Exercise instructions
Reproduce the entries below exactly, but leave the pictures out.

Data listing
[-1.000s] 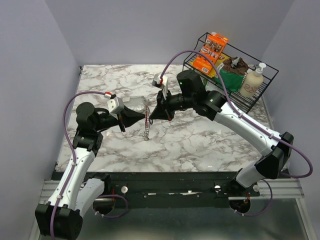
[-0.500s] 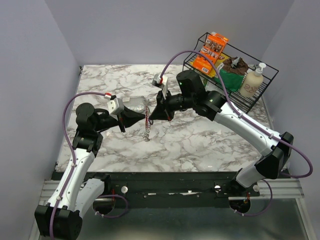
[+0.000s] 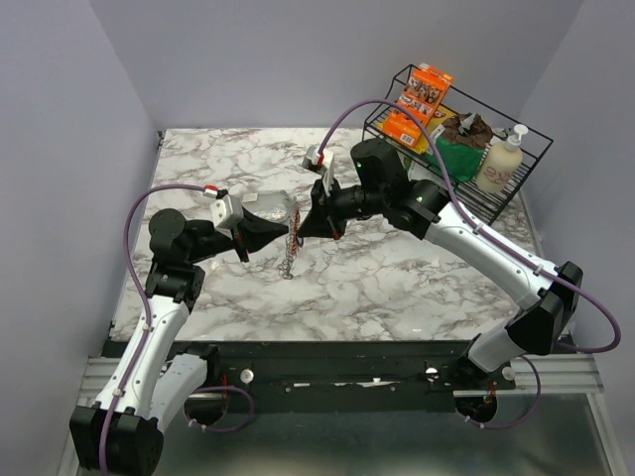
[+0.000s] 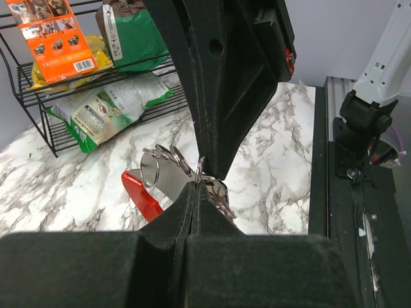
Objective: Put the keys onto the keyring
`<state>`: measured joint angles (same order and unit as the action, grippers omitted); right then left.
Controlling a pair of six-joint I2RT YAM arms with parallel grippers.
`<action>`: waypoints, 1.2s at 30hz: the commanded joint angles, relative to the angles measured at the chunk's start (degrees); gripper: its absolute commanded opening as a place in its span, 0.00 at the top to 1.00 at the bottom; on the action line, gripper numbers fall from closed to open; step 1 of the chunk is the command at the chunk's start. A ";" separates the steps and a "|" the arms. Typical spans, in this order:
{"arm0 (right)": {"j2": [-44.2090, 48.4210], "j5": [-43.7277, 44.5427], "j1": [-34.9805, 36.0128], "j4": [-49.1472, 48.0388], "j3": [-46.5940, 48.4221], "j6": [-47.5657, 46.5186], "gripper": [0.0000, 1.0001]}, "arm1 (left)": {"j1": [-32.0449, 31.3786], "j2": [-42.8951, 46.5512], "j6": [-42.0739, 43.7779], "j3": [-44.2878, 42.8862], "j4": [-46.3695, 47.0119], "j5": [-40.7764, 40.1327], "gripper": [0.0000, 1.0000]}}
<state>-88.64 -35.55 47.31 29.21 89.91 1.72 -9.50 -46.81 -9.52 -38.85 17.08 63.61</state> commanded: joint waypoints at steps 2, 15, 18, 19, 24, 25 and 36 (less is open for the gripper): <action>-0.83 0.22 0.33 -1.26 -0.70 0.22 0.99 | -0.35 1.37 -3.39 0.88 6.12 2.12 1.00; -0.92 -1.01 0.33 -1.18 -1.58 0.13 1.00 | -0.43 1.46 -6.04 1.85 11.30 3.97 1.00; -0.83 -1.01 0.33 -1.17 -1.75 0.04 1.00 | -0.52 1.63 -6.83 2.29 12.80 4.24 1.00; -0.92 -1.01 0.41 -1.17 -1.75 -0.04 1.00 | -0.52 1.63 -6.92 2.29 13.15 4.50 1.00; -0.83 -0.93 0.33 -1.00 -1.75 0.04 0.99 | -0.79 1.46 -7.09 2.29 13.42 4.76 1.00; -0.66 -0.84 0.41 -1.00 -1.84 -0.13 0.99 | -0.79 1.54 -7.01 2.29 13.42 4.76 1.00; 1.98 1.62 0.33 -1.09 -3.42 -1.19 0.61 | -0.79 1.19 -5.42 3.08 11.13 2.92 1.00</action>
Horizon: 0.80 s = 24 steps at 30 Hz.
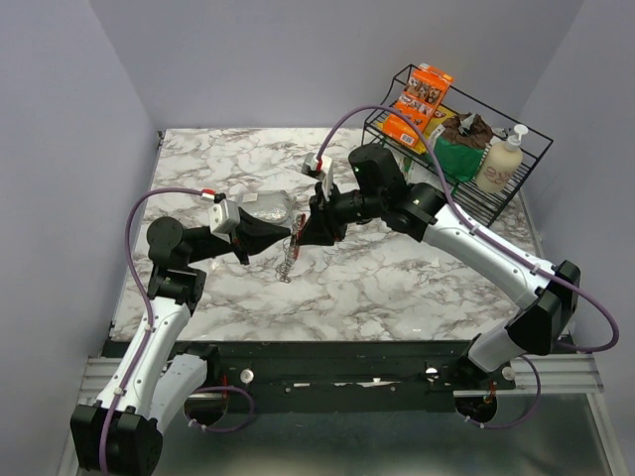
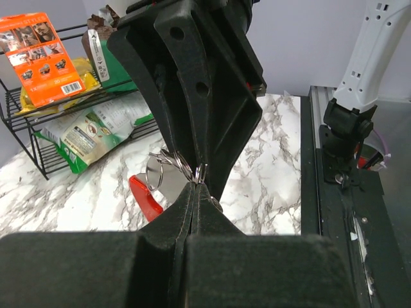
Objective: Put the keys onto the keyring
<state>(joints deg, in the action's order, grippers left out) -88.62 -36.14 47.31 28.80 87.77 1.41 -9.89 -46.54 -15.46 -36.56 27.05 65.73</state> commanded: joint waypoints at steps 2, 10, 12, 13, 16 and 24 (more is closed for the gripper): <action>2.83 3.00 0.33 -0.67 -1.89 -0.88 0.55 | -0.39 0.93 1.13 0.96 0.20 0.01 1.00; 9.41 4.94 0.33 -3.30 -6.90 -2.64 0.28 | -0.48 0.75 0.96 2.28 0.46 -2.10 1.00; 11.18 3.72 0.33 -5.84 -8.39 -2.47 0.18 | -0.48 0.49 -0.26 2.72 1.42 -2.37 1.00; 11.88 3.27 0.33 -6.73 -9.01 -2.46 0.14 | -0.39 0.49 -0.79 2.80 2.65 -2.63 1.00; 14.00 0.73 0.07 -9.54 -11.12 -2.29 0.04 | -0.57 -0.12 -2.98 3.77 5.72 -2.80 1.00; 15.93 -12.53 -3.36 -18.32 -14.47 1.83 0.03 | -0.75 -1.79 -8.52 6.06 13.99 -0.52 1.00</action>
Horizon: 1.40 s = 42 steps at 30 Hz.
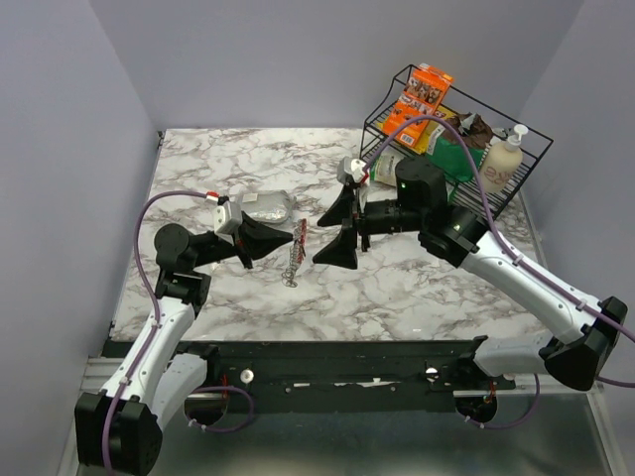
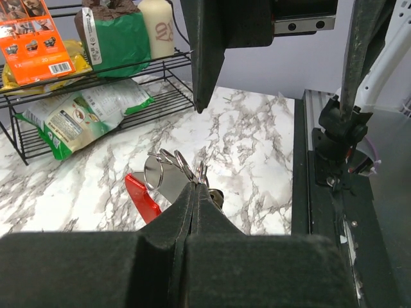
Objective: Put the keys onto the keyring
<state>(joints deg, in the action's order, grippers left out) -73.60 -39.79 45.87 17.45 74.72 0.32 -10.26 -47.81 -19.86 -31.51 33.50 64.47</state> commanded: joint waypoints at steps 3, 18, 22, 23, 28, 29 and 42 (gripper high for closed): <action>0.65 -15.65 -2.80 -9.97 -1.42 5.21 0.08 | -0.64 -0.79 -6.24 1.62 10.79 1.19 1.00; -4.52 -19.90 -2.98 -12.44 -0.19 9.70 0.51 | -1.34 -1.06 -8.71 1.36 14.76 1.19 1.00; -5.85 -16.82 -3.06 -12.70 0.08 10.84 0.52 | -1.51 -1.23 -8.71 1.27 14.84 1.10 1.00; -6.02 -16.11 -2.98 -12.71 0.16 10.85 0.52 | -1.52 -1.14 -8.79 1.27 14.76 1.01 1.00; -6.64 -12.60 -2.98 -12.71 0.43 11.72 0.55 | -1.60 -1.14 -8.53 1.36 14.67 0.84 1.00; -6.81 -12.51 -2.98 -12.71 0.52 11.90 0.55 | -1.69 -1.14 -8.53 1.36 14.67 0.92 1.00; -7.43 -10.75 -2.98 -12.62 0.61 12.07 0.56 | -1.87 -1.06 -8.62 1.18 14.67 0.84 1.00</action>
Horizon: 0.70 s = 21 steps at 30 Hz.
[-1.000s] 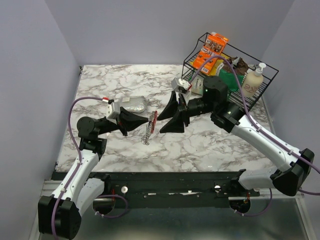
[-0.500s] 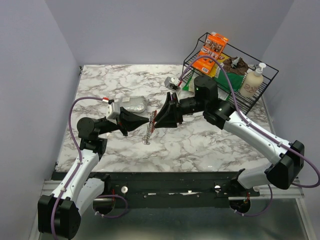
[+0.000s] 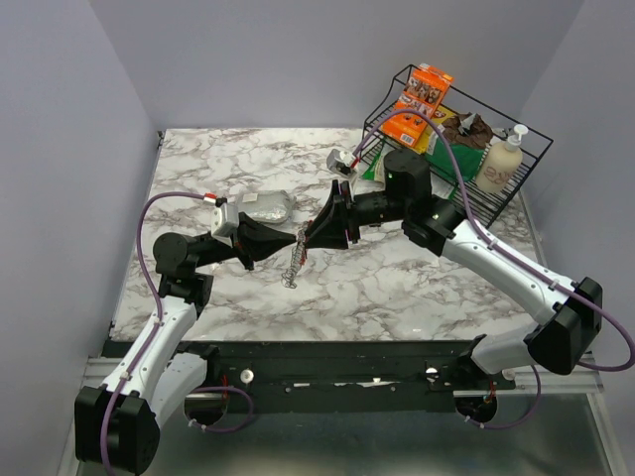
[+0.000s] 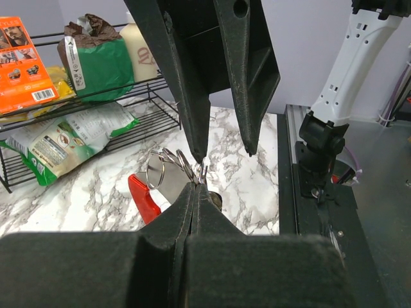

Written solution
[-1.000s] 
[-0.500s] 
[+0.000s] 
[+0.000s] 
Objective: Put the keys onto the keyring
`<state>`: measured joint angles (same order and unit as the action, grippers omitted); right then left.
Controlling a pair of six-joint I2RT YAM arms with parallel grippers.
`<action>`: waypoints, 1.2s at 30hz: the commanded joint angles, relative to the angles measured at the chunk's start (degrees); gripper: its absolute commanded opening as a place in its span, 0.00 at the top to 1.00 at the bottom; on the action line, gripper numbers fall from closed to open; step 1 of the chunk is the command at the chunk's start. A ";" separates the steps and a "|" the arms. Typical spans, in this order:
{"arm0 (right)": {"j2": [-44.2090, 48.4210], "j5": [-43.7277, 44.5427], "j1": [-34.9805, 36.0128], "j4": [-49.1472, 48.0388], "j3": [-46.5940, 48.4221], "j6": [-47.5657, 46.5186], "gripper": [0.0000, 1.0001]}, "arm1 (left)": {"j1": [-32.0449, 31.3786], "j2": [-42.8951, 46.5512], "j6": [-42.0739, 43.7779], "j3": [-44.2878, 42.8862], "j4": [-46.3695, 47.0119], "j5": [-40.7764, 40.1327], "gripper": [0.0000, 1.0000]}}
<state>-88.64 -35.55 47.31 29.21 89.91 1.72 -9.50 -46.81 -9.52 -38.85 17.08 63.61</state> commanded: joint waypoints at steps 2, 15, 18, 19, 24, 25 and 36 (less is open for the gripper): <action>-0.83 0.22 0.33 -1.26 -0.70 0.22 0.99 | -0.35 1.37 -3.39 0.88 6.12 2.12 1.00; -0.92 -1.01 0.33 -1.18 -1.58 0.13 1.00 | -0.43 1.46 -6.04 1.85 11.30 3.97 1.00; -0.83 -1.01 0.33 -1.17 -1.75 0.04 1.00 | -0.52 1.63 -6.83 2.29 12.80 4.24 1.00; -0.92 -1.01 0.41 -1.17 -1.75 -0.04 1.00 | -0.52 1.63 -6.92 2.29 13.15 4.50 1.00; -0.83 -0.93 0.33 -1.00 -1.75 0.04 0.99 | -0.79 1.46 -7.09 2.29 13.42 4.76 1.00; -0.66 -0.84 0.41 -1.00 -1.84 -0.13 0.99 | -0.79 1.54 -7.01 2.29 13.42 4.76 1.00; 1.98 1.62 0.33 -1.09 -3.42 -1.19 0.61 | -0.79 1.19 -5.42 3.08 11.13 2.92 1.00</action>
Horizon: 0.80 s = 24 steps at 30 Hz.
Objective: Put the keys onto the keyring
<state>(joints deg, in the action's order, grippers left out) -88.62 -36.14 47.31 28.80 87.77 1.41 -9.89 -46.54 -15.46 -36.56 27.05 65.73</state> commanded: joint waypoints at steps 2, 10, 12, 13, 16 and 24 (more is closed for the gripper): <action>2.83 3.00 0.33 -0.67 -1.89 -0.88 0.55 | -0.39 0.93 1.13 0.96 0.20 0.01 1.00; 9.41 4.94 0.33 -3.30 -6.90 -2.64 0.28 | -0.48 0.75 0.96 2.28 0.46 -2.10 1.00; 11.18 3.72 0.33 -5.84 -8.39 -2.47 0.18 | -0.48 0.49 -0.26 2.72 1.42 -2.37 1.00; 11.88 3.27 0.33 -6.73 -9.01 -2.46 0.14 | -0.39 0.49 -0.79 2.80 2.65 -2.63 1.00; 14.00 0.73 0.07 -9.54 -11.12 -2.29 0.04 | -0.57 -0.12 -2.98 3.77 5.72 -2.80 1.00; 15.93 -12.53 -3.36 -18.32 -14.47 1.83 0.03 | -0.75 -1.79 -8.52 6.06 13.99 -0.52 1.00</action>
Horizon: 1.40 s = 42 steps at 30 Hz.
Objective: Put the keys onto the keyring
<state>(joints deg, in the action's order, grippers left out) -73.60 -39.79 45.87 17.45 74.72 0.32 -10.26 -47.81 -19.86 -31.51 33.50 64.47</state> commanded: joint waypoints at steps 3, 18, 22, 23, 28, 29 and 42 (gripper high for closed): <action>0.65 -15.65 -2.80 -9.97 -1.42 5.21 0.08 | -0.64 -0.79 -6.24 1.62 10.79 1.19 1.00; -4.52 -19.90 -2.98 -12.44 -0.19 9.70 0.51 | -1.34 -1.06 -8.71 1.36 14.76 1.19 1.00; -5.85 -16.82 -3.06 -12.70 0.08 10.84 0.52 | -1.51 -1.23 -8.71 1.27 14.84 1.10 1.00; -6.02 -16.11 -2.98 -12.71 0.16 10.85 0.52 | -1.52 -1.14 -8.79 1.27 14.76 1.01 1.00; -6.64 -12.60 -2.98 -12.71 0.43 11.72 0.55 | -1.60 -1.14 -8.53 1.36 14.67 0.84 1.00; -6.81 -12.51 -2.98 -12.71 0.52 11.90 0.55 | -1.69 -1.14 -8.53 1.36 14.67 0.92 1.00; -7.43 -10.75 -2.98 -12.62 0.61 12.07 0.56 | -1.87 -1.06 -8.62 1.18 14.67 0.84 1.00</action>
Horizon: 0.70 s = 21 steps at 30 Hz.
[-1.000s] 
[-0.500s] 
[+0.000s] 
[+0.000s] 

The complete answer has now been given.